Activity: Would you count the lines below that contain the string "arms" and reply with that number only?

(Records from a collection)
-----
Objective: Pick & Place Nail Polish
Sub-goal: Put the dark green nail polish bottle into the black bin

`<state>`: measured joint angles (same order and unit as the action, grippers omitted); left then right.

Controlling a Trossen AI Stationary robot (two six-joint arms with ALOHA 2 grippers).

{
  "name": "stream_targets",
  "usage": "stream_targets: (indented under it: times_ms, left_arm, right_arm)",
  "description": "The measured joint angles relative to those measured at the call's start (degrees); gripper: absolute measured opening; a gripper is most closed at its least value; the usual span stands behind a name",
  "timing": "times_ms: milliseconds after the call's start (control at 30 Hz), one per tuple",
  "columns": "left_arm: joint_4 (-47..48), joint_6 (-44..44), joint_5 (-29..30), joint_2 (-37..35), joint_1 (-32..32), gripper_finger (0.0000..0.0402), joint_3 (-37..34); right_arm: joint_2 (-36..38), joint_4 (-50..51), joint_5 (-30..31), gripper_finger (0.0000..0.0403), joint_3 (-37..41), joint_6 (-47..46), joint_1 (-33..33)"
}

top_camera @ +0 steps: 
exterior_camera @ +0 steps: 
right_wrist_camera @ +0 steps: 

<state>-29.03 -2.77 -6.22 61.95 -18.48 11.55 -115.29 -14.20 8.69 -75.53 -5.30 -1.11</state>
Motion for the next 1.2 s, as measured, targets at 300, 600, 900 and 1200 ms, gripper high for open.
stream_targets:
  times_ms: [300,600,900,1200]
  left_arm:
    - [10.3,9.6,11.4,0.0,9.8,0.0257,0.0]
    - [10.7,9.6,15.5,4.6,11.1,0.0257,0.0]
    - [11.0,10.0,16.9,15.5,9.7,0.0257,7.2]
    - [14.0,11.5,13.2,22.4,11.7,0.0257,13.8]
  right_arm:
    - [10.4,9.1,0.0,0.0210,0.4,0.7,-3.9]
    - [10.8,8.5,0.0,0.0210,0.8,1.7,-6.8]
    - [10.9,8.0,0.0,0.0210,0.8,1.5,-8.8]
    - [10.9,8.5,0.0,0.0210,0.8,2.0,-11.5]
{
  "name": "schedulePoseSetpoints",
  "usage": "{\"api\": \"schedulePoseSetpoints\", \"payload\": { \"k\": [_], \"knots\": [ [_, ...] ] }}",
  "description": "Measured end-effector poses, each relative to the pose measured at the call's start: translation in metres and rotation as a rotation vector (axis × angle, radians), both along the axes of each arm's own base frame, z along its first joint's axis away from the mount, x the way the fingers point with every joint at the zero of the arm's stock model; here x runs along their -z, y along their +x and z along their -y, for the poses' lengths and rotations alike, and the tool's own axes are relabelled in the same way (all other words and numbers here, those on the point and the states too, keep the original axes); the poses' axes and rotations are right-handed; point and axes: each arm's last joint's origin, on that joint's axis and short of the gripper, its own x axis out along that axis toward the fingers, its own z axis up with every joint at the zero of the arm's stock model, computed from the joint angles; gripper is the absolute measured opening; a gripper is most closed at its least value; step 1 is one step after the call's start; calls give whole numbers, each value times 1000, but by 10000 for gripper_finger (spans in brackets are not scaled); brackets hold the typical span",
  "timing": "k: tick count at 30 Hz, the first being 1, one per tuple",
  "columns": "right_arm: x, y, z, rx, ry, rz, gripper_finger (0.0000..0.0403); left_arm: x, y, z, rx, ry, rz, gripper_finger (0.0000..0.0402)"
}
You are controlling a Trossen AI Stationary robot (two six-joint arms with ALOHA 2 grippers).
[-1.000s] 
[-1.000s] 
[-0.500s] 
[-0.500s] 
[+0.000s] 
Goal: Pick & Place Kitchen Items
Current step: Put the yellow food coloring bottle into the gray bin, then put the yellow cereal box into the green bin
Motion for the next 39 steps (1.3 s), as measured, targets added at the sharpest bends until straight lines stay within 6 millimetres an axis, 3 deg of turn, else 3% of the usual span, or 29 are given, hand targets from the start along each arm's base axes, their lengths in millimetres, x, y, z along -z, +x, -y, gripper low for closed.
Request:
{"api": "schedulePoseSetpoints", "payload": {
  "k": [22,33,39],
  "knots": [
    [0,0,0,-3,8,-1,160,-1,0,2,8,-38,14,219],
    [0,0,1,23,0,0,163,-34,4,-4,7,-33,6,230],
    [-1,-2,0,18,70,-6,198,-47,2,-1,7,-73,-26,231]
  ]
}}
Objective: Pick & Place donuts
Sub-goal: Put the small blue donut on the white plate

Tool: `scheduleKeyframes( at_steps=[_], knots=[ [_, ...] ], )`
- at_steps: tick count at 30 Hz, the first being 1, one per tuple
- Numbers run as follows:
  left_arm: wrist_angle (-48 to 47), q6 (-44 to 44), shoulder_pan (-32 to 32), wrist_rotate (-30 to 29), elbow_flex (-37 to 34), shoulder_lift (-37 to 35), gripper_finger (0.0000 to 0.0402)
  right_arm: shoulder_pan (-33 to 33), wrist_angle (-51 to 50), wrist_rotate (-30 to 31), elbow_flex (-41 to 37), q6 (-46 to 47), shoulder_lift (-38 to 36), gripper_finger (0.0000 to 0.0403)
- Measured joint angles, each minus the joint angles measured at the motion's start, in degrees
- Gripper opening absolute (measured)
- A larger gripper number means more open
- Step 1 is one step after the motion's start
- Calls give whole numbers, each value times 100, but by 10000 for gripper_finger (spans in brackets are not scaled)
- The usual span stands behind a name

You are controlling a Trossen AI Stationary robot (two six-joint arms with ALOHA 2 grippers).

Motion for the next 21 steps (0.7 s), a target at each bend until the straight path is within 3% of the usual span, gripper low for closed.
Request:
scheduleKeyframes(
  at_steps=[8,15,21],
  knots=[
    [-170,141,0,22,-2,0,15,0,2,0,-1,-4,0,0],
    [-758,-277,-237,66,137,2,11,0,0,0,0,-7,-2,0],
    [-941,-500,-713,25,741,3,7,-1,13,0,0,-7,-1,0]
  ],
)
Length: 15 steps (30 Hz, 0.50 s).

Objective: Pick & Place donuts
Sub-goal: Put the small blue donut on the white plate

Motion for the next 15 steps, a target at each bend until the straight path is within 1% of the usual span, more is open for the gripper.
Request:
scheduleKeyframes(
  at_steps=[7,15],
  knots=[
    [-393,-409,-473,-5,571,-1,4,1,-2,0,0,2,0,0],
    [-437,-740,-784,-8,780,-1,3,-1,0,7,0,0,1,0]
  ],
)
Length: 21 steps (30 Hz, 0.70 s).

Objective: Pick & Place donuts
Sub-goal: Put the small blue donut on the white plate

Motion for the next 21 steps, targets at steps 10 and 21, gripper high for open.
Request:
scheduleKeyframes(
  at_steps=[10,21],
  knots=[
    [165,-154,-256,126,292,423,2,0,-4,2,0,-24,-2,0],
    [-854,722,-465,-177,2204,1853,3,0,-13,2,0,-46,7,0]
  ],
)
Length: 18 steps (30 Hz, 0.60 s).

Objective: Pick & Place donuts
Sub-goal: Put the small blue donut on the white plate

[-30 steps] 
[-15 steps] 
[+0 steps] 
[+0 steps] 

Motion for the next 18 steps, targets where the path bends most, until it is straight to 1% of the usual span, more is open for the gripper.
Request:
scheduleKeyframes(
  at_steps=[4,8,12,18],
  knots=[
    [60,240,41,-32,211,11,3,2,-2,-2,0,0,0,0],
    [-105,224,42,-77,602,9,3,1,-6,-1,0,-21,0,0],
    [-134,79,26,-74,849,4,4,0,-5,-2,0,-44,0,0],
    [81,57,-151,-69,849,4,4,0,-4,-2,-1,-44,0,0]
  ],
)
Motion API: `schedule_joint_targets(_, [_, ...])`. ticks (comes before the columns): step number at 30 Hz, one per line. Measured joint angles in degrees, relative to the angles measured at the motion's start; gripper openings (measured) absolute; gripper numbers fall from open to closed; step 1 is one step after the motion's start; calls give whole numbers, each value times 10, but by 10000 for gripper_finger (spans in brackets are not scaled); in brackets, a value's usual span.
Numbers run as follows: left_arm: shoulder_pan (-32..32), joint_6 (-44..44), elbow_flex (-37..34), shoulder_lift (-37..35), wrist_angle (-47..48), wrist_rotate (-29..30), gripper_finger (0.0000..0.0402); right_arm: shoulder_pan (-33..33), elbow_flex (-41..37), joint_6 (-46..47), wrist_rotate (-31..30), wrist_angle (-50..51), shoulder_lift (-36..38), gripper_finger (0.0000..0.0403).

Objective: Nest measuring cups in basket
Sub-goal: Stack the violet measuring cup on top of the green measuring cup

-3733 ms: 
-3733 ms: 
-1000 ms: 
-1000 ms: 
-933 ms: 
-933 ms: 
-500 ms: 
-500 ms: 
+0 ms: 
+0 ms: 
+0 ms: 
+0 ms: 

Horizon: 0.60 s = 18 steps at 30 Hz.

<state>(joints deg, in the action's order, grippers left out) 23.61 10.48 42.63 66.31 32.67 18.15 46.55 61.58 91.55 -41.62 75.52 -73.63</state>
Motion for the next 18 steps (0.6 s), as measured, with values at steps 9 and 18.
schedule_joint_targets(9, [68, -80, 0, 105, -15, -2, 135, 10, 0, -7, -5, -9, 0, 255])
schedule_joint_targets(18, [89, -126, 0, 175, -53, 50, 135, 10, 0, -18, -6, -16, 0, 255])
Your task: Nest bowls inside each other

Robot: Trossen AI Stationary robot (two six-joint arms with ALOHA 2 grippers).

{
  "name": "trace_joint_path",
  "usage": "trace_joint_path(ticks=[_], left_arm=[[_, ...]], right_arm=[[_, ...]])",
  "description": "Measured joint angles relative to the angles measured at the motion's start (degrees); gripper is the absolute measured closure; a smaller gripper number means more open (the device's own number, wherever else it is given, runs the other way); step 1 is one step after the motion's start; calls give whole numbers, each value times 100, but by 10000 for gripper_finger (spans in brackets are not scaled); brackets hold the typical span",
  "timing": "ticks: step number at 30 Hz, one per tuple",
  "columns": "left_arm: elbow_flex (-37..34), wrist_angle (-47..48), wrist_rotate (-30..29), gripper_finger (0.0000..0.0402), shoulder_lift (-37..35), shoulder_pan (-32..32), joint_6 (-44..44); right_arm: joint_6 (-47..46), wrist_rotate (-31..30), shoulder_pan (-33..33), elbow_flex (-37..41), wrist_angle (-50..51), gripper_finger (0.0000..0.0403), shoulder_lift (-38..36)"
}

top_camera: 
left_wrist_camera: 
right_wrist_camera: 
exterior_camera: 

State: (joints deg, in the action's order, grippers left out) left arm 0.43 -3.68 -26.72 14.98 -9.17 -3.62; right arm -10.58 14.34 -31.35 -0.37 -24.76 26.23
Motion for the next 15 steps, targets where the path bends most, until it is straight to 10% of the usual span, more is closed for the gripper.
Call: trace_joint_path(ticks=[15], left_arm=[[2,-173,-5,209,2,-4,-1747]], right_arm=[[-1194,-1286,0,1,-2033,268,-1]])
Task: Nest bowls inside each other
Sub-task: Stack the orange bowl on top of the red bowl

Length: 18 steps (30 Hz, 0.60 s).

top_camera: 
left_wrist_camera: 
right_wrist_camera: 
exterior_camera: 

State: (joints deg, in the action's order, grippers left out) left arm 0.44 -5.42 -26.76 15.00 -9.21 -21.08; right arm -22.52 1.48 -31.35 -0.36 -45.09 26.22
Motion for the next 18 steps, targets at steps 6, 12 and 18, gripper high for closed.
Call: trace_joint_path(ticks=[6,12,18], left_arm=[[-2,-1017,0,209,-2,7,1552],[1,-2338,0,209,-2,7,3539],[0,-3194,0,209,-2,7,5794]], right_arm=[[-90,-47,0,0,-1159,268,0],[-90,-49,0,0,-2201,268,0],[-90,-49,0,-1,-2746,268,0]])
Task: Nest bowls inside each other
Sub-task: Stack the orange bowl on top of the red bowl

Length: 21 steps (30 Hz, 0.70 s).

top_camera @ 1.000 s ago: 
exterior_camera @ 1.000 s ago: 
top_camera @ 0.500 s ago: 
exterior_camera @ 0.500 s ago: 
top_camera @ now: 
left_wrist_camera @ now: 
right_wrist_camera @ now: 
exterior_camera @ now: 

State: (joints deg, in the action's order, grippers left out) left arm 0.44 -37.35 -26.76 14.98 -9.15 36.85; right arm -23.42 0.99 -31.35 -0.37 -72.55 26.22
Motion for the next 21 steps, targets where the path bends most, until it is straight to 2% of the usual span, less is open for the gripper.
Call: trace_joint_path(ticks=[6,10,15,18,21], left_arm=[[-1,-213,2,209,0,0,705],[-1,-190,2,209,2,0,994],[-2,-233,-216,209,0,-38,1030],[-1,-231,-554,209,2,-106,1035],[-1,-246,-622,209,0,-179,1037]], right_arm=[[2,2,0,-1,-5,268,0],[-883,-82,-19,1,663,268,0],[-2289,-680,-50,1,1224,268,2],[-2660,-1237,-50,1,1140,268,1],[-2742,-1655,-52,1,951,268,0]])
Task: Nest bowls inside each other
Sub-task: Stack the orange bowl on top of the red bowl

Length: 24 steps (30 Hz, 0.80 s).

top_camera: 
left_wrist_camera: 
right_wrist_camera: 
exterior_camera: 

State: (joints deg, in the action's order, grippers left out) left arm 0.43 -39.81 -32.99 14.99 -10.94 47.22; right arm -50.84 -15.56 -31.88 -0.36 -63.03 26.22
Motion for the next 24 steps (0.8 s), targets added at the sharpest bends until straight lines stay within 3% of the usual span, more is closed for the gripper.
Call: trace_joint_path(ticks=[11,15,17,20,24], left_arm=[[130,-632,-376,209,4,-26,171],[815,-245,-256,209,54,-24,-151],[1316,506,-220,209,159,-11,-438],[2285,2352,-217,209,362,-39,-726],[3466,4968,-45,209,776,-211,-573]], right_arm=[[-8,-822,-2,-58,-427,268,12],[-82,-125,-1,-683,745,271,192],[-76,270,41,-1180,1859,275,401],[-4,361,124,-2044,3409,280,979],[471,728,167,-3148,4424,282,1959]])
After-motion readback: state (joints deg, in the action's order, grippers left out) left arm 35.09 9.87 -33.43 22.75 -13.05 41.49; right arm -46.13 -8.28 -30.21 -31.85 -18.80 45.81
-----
Response to this exercise: 4